Striving Higher

Parshas Chukas Balak 5783

 

“RABBI’S MUSINGS (& AMUSINGS)”

Erev Shabbos Kodesh parshas Chukas-Balak

11Tamuz 5783/June 30, 2023

TRUE HOME

Every summer when our family heads up to camp, every time I get in my car
during the first few weeks of the camp season, my smartphone tells me that it’s
an hour and thirty-three minutes to get home. No one told my phone that we
moved to Camp Dora Golding in the Pocono Mountains for the summer and it still
thinks 3 Landau Lane in Spring Valley, NY is our home. Only after a few weeks
does it register our address change.

Then, at the end of the summer, for the first few weeks after we return
to our house at 3 Landau Lane, my smartphone tells me that it’s an hour and
thirty-three minutes to get home. It still continues to register our bungalow
in camp as “home”.

What really defines a place as being home?

My mother had a magnet on her fridge that read: “A house is made of brick
and stone; a home is made of love alone.”

A house is a geographical location. But a home is a place where one feels
embraced, loved and welcomed. A house is a physical structure; a home is a
place where one can recharge himself and be authentic.

We hope that our houses are also our homes, but sadly that is not always
the case. When one’s residence is a place of constant discord, neglect, or
apathy, it may be a house, but it is not a home.

The Gemara (Shabbos 118b) states that Rebbe Yossi never referred to his
wife as ishti, my wife, but rather as beisi, my
home.  Chizkuni (Shemos 1:21) notes that battim, or bayis,
refers to children.

A home is not merely four walls, a roof, and furniture. It’s a place
of family and family values, where everyone in the home feels appreciated and
mentally and emotionally secure and confident.
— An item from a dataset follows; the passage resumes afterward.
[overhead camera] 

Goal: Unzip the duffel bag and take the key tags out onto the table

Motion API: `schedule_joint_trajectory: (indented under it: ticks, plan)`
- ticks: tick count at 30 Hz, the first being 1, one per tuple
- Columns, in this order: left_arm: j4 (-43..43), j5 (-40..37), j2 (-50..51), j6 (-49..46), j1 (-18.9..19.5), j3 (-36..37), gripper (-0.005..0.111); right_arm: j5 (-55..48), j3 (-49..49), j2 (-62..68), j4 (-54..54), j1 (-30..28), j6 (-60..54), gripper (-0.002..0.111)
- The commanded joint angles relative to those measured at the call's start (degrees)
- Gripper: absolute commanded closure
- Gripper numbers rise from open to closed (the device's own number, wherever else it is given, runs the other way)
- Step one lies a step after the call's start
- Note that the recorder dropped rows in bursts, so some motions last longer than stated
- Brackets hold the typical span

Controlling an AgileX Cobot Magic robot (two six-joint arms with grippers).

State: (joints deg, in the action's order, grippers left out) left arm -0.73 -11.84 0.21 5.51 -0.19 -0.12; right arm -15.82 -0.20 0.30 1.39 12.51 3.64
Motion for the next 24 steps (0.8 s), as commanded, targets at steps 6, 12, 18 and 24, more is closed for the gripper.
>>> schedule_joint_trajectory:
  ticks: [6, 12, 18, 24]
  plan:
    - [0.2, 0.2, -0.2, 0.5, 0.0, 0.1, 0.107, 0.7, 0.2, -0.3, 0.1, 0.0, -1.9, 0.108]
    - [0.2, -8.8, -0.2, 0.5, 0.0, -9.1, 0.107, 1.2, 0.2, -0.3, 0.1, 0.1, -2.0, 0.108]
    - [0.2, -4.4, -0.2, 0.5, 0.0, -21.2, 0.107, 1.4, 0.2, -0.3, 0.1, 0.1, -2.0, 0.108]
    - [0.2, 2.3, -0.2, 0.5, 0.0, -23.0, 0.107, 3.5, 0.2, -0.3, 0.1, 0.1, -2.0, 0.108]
A makeshift dwelling can be a
home, while a stately mansion can be no more than a large house.

We bless every Chosson and Kallah that they build a bayis ne’eman
b’Yisroel. It is not a blessing that they find a nice house to live in,
important as that may be. Rather, it is a blessing that they create a home for
each other, in the sense that they are there for each other and cherish each
other, and their future children.

 

When B’nei Yisroel left Mitzrayim, the first place they
arrived at was called Succos, alluding to the fact that in the
desert they lived in flimsy, impermanent houses.  By living in such
provisional and makeshift houses, the nation learned that even in a desert
where they didn’t have houses, they could still create homes.

 

Rabbi Yosef Dov Soloveitchik noted that Beis Knesses (Shul) and Beis
Medrash (Study Hall) are often translated as Houses of Worship for
prayer or Torah study. The more accurate translation, however, is that they are
Homes of Worship, where a Jew can feel embraced, elevated and “at home”.
(The delicate balance is that while one should feel at home in the sense that
he feels he belongs there and he can be genuine and transparent when he davens,
he still must have reverence and awe for its holiness.)

The Beis HaMikdash wasn’t meant to merely be a stone building. Rather, it
was meant to be a Home for Hashem, as it were. When our ancestors began to view
the Beis HaMikdash as a location where they fulfilled their mandated tasks
emotionlessly, it lost its purpose.

Hashem does not need a house; His presence fills the world. He desired a
Home, where His Presence would be welcomed, so that we could feel connected to
Him, as it were. When the Beis HaMikdash became a House of Service, and not a
Home of connection, Hashem allowed it to be destroyed.

During the Three Weeks of mourning for the Beis Hamikdash, we do not
mourn the physical House that was destroyed. By yearning for the rebuilding of
the Home for His Presence, we begin to recreate it even while we are still in exile.

 

So, can our camp bungalow be considered our home?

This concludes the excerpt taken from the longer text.